■ What you are asked to do ■
All lines from the one containing "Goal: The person" to the end of the data below are to be returned exactly, both ends included, with nothing added.

= Beginning of Section =

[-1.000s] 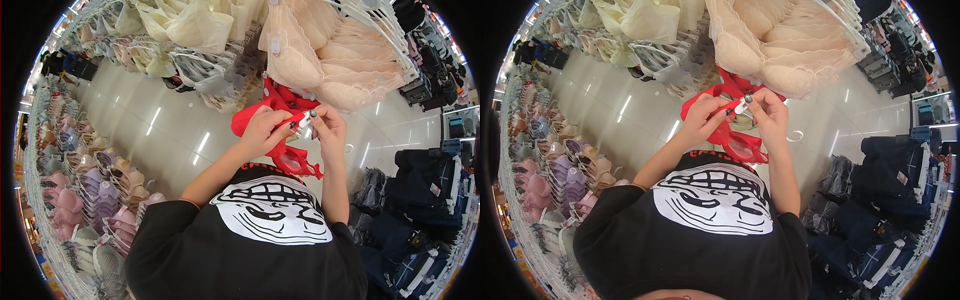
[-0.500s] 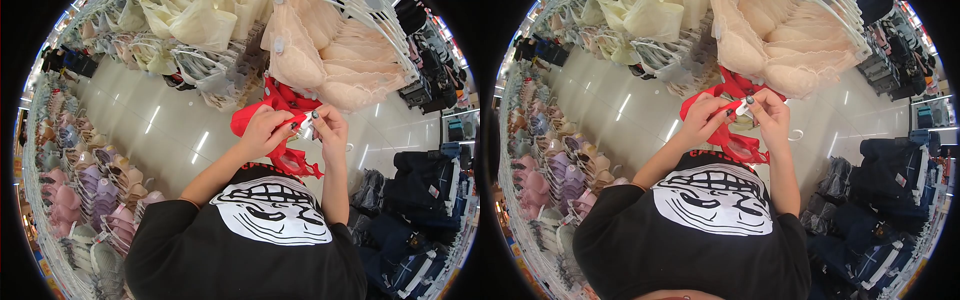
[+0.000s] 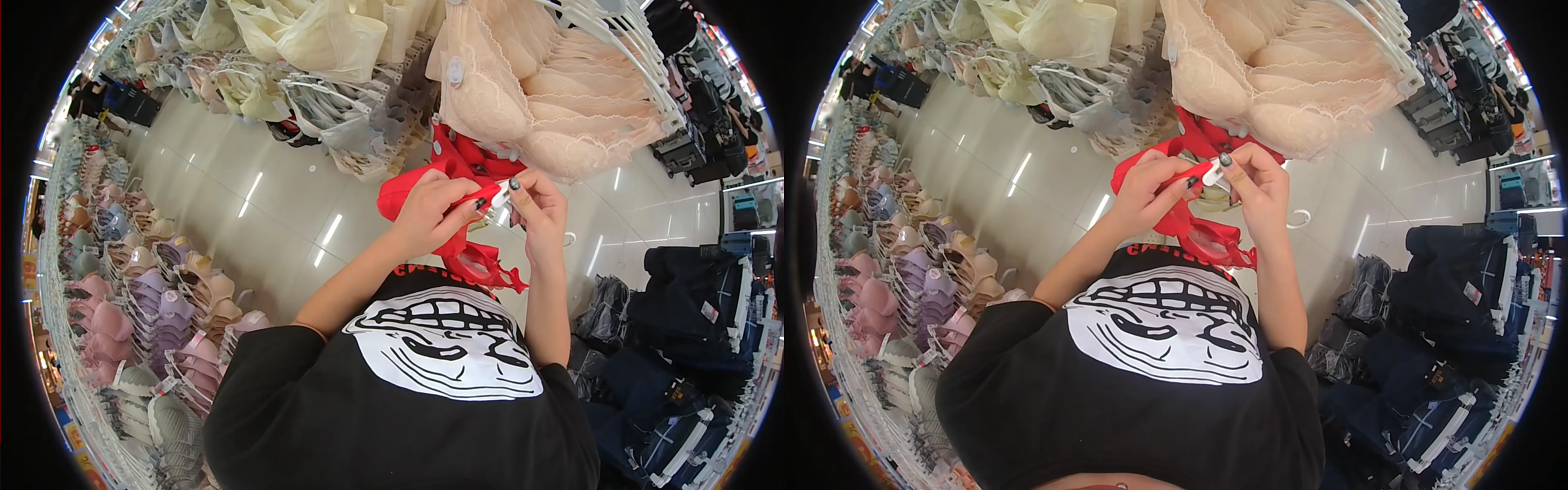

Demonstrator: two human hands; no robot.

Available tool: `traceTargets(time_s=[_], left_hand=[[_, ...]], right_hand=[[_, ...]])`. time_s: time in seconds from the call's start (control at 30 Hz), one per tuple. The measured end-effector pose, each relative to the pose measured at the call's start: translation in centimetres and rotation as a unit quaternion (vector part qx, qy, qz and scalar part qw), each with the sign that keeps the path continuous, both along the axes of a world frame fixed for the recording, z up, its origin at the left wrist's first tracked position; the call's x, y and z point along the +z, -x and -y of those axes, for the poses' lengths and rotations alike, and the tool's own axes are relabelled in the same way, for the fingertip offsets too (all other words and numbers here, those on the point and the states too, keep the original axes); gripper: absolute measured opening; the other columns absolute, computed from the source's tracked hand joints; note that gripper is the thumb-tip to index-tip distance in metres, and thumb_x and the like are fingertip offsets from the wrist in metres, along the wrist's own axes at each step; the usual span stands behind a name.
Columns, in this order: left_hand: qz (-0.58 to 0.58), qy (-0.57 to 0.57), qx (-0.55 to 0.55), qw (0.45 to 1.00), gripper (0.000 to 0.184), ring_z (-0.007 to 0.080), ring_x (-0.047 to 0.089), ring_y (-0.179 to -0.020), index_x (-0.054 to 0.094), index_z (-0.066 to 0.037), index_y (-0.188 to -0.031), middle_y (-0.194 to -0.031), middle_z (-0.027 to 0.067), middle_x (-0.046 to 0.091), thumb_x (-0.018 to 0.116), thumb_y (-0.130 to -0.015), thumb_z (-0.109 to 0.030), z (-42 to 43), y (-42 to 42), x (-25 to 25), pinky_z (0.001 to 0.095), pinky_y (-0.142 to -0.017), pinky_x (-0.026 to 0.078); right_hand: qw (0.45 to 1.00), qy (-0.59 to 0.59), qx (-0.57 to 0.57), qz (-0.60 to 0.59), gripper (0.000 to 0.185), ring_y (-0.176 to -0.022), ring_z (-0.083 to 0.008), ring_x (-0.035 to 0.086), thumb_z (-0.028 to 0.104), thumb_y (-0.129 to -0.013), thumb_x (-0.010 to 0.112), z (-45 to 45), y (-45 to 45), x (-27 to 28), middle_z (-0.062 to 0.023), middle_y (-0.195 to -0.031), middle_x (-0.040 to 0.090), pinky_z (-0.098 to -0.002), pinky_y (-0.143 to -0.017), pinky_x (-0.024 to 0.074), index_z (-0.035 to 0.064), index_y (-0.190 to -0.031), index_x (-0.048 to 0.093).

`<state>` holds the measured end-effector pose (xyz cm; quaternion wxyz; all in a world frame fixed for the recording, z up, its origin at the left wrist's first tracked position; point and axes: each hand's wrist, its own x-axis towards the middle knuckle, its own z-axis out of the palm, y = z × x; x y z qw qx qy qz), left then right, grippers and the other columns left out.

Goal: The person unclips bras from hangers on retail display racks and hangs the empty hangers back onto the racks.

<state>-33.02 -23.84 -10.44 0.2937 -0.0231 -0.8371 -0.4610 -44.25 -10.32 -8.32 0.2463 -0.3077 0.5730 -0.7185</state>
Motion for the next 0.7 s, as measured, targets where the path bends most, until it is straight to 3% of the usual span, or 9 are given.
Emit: traceTargets(time_s=[0.4,0.7], left_hand=[[0.045,-0.120,-0.049,0.991,0.014,0.0157,0.044,-0.060,0.059,-0.005,-0.087,-0.070,0.0016,0.060,0.053,-0.080,-0.016,-0.1,-0.1,-0.1,0.0274,-0.063,0.031],[0.026,-0.117,-0.034,0.992,0.014,0.0170,0.042,-0.058,0.058,-0.004,-0.088,-0.068,0.0040,0.056,0.052,-0.080,-0.015,-0.3,-0.1,-0.5,0.0280,-0.062,0.031]], right_hand=[[1.000,-0.011,-0.007,0.028,0.011,-0.049,-0.0012,0.037,0.010,-0.082,0.058,0.4,-0.1,0.0,0.0025,-0.065,0.051,-0.0160,-0.044,0.0267,0.0024,-0.075,0.056],[1.000,-0.002,-0.005,0.028,0.011,-0.050,-0.0012,0.037,0.010,-0.082,0.058,0.4,-0.3,0.1,0.0026,-0.065,0.051,-0.0161,-0.045,0.0273,0.0025,-0.075,0.056]])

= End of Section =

■ Exercise output ■
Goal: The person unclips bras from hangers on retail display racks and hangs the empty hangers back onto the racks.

<state>-33.02 -23.84 -10.44 0.2937 -0.0231 -0.8371 -0.4610 -44.25 -10.32 -8.32 0.2463 -0.3077 0.5730 -0.7185</state>
Motion for the next 0.7 s, as measured, targets where the path bends most, until it is straight to 3% of the usual span, or 9 are given.
Emit: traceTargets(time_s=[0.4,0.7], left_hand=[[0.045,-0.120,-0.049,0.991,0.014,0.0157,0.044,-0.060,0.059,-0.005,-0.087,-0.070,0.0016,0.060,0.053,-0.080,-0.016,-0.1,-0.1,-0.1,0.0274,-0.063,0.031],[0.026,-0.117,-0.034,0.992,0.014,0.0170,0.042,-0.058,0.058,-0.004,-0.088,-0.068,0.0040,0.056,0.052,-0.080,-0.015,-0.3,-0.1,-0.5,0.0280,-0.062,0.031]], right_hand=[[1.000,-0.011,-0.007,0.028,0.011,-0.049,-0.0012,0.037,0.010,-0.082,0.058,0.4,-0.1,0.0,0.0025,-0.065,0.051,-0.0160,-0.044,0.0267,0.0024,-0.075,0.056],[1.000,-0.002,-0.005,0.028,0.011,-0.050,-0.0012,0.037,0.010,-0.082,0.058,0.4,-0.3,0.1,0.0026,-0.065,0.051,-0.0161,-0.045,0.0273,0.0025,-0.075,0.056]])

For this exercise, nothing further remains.